Difficulty: Easy
Correct Answer: Rs. 160
Explanation:
Introduction / Context:
This is a popular logical profit and loss puzzle. Instead of simple percentage calculations, it tests whether you understand how cash and goods move between the thief and the store owner. The key is to track what the owner finally loses in both money and goods after the entire sequence of events, not just the initial theft.
Given Data / Assumptions:
Concept / Approach:
We analyse the transaction in two parts. First is the theft, where the thief takes money without giving anything in return. Second is the later purchase, where the thief uses stolen money to buy goods and receive change. We must consider the store owner point of view: how much cash and how much stock leave the store, and how much real value comes back. It helps to classify the flows as loss of cash and loss of goods, then add them.
Step-by-Step Solution:
When the person steals Rs. 100, the store loses Rs. 100 in cash immediately.Later, the thief returns and uses this same Rs. 100 note to buy goods worth Rs. 60.From the store perspective, the Rs. 100 that it receives is actually its own money returning, not new income.In the purchase, the store gives away goods worth Rs. 60 and also gives Rs. 40 as change.Therefore, during the purchase, the store loses goods worth Rs. 60 plus Rs. 40 in additional cash, totalling Rs. 100.Combined with the original loss, the net loss in goods and cash is Rs. 100 from the theft plus Rs. 60 in goods plus Rs. 40 in cash.However, the Rs. 100 note returned during the purchase cancels the initial cash loss, so we track final position: only goods worth 60 and cash of 40 are gone.Hence the final effective loss is 60 plus 40 equals 160 rupees.
Verification / Alternative check:
Think of the thief as walking away finally with two things: goods worth Rs. 60 and cash worth Rs. 40. That total benefit to the thief is Rs. 100 in value. All of this value must have come from the store, because the thief had no genuine money of his own in the whole process. Therefore, the store must have lost Rs. 160 in total. This alternative viewpoint confirms the earlier calculation, because the store wealth decreases by exactly the amount of cash and goods that the thief ultimately possesses.
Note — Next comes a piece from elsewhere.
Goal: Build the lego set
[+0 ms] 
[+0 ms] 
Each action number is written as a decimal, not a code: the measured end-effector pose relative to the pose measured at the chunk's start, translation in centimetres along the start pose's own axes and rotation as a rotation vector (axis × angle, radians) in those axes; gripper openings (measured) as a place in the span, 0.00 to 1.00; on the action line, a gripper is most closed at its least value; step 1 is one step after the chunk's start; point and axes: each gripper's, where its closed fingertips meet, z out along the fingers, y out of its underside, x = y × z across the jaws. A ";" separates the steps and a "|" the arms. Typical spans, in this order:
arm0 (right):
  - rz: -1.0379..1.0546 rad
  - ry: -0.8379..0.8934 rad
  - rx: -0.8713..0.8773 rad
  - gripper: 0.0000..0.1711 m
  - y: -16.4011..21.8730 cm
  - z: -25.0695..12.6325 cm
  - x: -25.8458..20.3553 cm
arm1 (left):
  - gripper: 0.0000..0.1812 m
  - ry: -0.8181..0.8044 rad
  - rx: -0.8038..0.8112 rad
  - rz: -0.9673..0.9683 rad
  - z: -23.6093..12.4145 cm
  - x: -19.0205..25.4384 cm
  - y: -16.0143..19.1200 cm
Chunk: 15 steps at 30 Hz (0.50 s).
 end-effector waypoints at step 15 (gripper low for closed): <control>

Why Other Options Are Wrong:
Option 200 rupees counts the original stolen 100 rupees and the later 60 plus 40 again without cancelling the return of the stolen note. Option 100 rupees considers only the value of the goods or only the initial theft but not the change in both steps. Option 40 rupees is clearly too low because the store lost more than just the change; it also lost goods. Only the value of 160 rupees correctly represents the store final loss in cash and goods together.
Common Pitfalls:
Many learners double count the stolen 100 rupees or forget that when the thief pays with the stolen note, the store is simply getting its own money back. Others focus only on the goods worth Rs. 60 and ignore the extra cash of Rs. 40 given as change. The safest method is to analyse the final situation: how much value is in the thief hands and how much has left the store. That complete view avoids the confusion caused by intermediate exchanges of the same note.
Final Answer:
The store owner total loss, combining goods and cash, is Rs. 160.